Des Cloizeaux était un minéralogiste complet ; aucun recoin de sa science ne lui était étranger. Il rejetait la conception d’une minéralogie étroitement limitée à des recherches de cabinet : à ses yeux, l’histoire physique et chimique des minéraux était intimement liée à celle de leur histoire naturelle. Aussi, était-il devenu un voyageur intrépide : tous les grands gisements minéraux d’Europe lui étaient connus de l’Islande à l’Oural, et ses longues pérégrinations, ses nombreuses études sur le terrain n’avaient pas peu contribué à faire de lui une autorité incontestée pour tout ce qui touche à la science minéralogique.

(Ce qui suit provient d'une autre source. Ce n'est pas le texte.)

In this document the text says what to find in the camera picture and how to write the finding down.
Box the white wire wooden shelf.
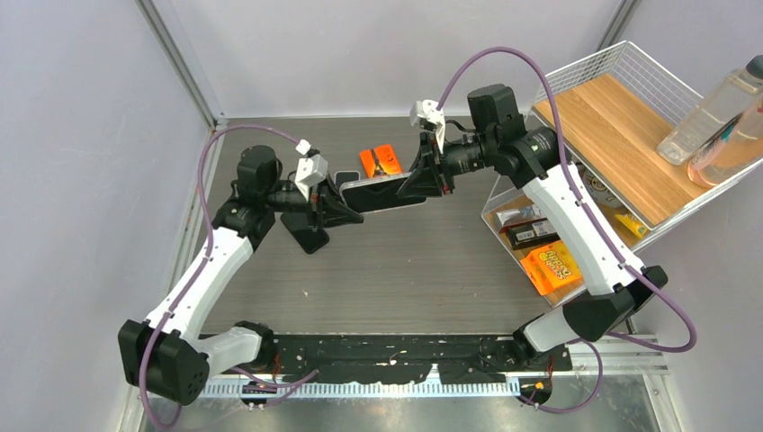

Des Cloizeaux avait successivement rempli diverses fonctions dans l’enseignement ; répétiteur à l’École Centrale en 1843, maître de conférences à l’École Normale en 1857, il avait suppléé Delafosse à la Sorbonne de 1873 à 1876 et l’avait remplacé au Muséum, en 1876. Mais, ses goûts l’entraînaient beaucoup plus vers les recherches solitaires que vers l’enseignement dans l’amphithéâtre. C’est dans son cabinet qu’il était vraiment lui-même, véritable bénédictin d’une puissance de travail extraordinaire, ardent à l’œuvre, ne prenant jamais que le repos imposé par la maladie, toujours à l’affût de quelque nouvelle recherche à entreprendre. Aussi, bien que sa réputation fût universelle et incontestée partout où il existe un minéralogiste, était-il peu connu du grand public, auprès duquel il négligeait de faire valoir ses travaux,
Les honneurs étaient venus le trouver dans sa retraite ; élu à l’Académie des Sciences en 1869, il en devint le président en 1889. La Société Royale de Londres, la plupart des grandes Académies et Sociétés scientifiques étrangères le comptaient au nombre de leurs membres ; il avait, en 1889, reçu la rosette d’officier de la Légion d’honneur.
Des Cloizeaux laisse, avec une œuvre considérable, le grand et fortifiant exemple d’une vie exclusivement remplie par le culte désintéressé et passionné de la science.
A. Lacroix, Professeur de Minéralogie au Muséum.